_Exercise description_
Repeat each line of the data below exactly, but skip the pictures.

□ □ □ □ □ □ □

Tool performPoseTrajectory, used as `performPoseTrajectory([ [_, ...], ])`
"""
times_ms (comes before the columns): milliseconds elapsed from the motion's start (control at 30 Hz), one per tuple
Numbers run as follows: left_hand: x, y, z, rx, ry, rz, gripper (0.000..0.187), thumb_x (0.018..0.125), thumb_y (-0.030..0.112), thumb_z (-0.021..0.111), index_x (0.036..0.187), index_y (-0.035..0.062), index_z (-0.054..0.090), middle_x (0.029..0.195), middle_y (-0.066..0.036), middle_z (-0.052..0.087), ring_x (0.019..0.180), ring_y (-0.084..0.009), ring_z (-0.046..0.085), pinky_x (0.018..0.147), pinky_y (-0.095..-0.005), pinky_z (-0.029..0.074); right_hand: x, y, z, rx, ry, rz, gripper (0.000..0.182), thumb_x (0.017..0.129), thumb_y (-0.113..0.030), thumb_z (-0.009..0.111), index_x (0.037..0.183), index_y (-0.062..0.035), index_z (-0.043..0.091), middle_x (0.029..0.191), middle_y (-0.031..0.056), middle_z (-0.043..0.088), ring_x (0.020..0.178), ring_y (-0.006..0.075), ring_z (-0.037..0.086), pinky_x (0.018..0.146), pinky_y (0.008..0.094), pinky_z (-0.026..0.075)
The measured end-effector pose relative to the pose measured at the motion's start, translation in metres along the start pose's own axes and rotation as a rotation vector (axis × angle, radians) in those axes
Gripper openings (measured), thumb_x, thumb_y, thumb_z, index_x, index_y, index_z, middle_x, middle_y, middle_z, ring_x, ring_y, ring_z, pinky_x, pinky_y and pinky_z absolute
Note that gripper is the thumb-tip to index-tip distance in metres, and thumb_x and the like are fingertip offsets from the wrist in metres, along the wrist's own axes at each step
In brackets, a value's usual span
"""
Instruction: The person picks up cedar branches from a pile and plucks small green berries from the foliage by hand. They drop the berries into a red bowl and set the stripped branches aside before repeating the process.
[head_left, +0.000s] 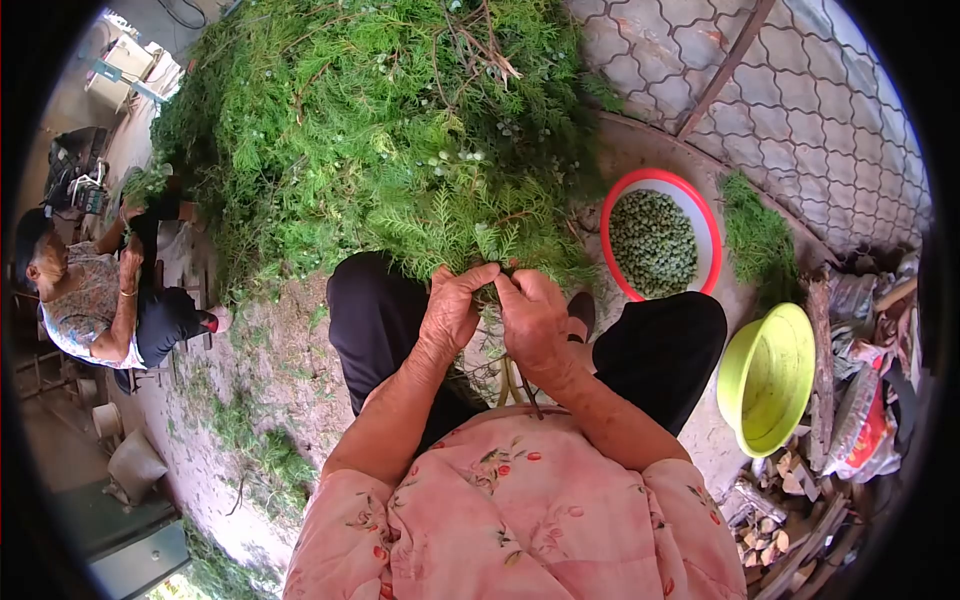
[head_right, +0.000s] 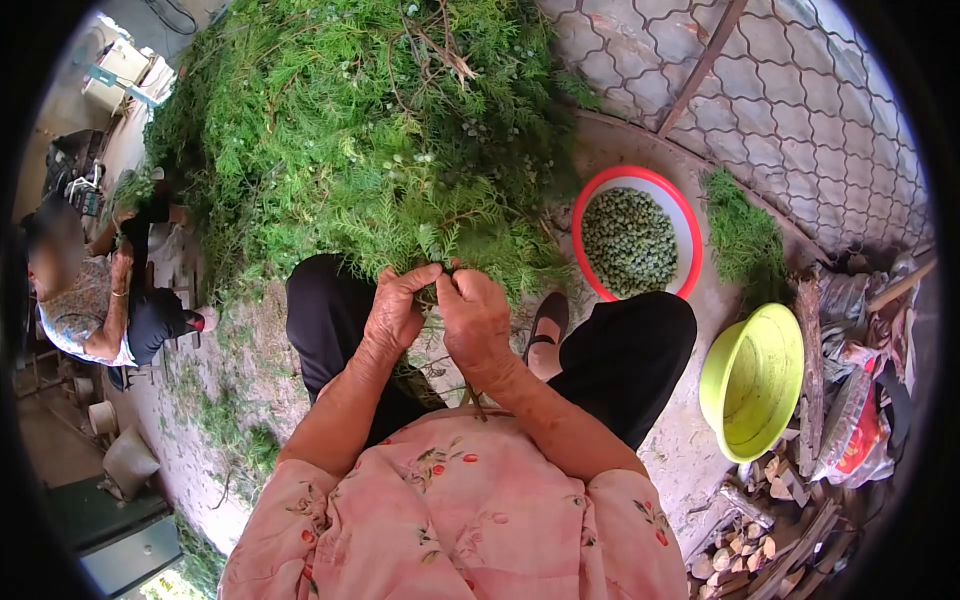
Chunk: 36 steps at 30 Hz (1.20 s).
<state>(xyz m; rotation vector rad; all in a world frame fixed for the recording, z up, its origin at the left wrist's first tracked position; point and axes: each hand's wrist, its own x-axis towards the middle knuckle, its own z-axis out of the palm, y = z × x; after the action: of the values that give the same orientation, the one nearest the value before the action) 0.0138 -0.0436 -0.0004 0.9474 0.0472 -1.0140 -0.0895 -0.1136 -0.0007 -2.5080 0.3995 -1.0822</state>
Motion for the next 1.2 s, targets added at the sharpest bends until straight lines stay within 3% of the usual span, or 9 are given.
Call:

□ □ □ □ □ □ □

_Result of the exercise_
Tool performPoseTrajectory, used as `performPoseTrajectory([ [_, ...], ])`
"""
times_ms (comes before the columns): milliseconds elapsed from the motion's start (control at 30 Hz), one per tuple
Numbers run as follows: left_hand: x, y, z, rx, ry, rz, gripper (0.000..0.187), thumb_x (0.018..0.125), thumb_y (-0.030..0.112), thumb_z (-0.021..0.111), index_x (0.036..0.187), index_y (-0.035..0.062), index_z (-0.054..0.090), middle_x (0.029..0.195), middle_y (-0.066..0.036), middle_z (-0.052..0.087), ring_x (0.019..0.180), ring_y (-0.084..0.009), ring_z (-0.046..0.085), pinky_x (0.018..0.147), pinky_y (-0.095..-0.005), pinky_z (-0.029..0.074); right_hand: x, y, z, rx, ry, rz, gripper (0.000..0.182), thumb_x (0.017..0.129), thumb_y (-0.113..0.030), thumb_z (-0.009..0.111), index_x (0.037..0.183), index_y (-0.062..0.035), index_z (-0.043..0.091), middle_x (0.029..0.191), middle_y (-0.031..0.056), middle_z (-0.043..0.088), ring_x (0.020..0.178), ring_y (-0.006..0.075), ring_z (-0.037..0.086), pinky_x (0.018..0.146), pinky_y (0.008..0.094), pinky_z (-0.026..0.075)
The measured end-effector pose relative to the pose measured at the motion's start, translation in metres along the start pose's own axes and rotation as a rotation vector (axis × angle, radians) in those axes
Gripper openings (measured), thumb_x, thumb_y, thumb_z, index_x, index_y, index_z, middle_x, middle_y, middle_z, ring_x, ring_y, ring_z, pinky_x, pinky_y and pinky_z absolute
Note that gripper is the thumb-tip to index-tip distance in metres, and thumb_x and the like are fingertip offsets from the wrist in metres, along the wrist's own axes at each step
In brackets, a value's usual span
"""
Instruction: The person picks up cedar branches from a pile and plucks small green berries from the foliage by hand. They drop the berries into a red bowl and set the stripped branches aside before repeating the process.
[head_left, +0.000s] 
[head_right, +0.000s] 
Chunk: 36 steps at 30 Hz (1.20 s).
<state>(xyz m; rotation vector rad; all in a world frame fixed for the recording, z up, its origin at the left wrist's first tracked position; point and axes: each hand's wrist, its own x-axis towards the middle knuckle, its own z-axis out of the palm, y = z × x; after the action: of the values that give the same orientation, the one nearest the value before the action) 0.0138 -0.0436 -0.0004 0.9474 0.0472 -1.0140 -0.0895 -0.1136 -0.0007 -2.5080 0.3995 -1.0822</state>
Motion for the next 1.2 s, targets added at the sharpest bends until straight lines stay within 3% of the usual span, or 9 are given.
Call:

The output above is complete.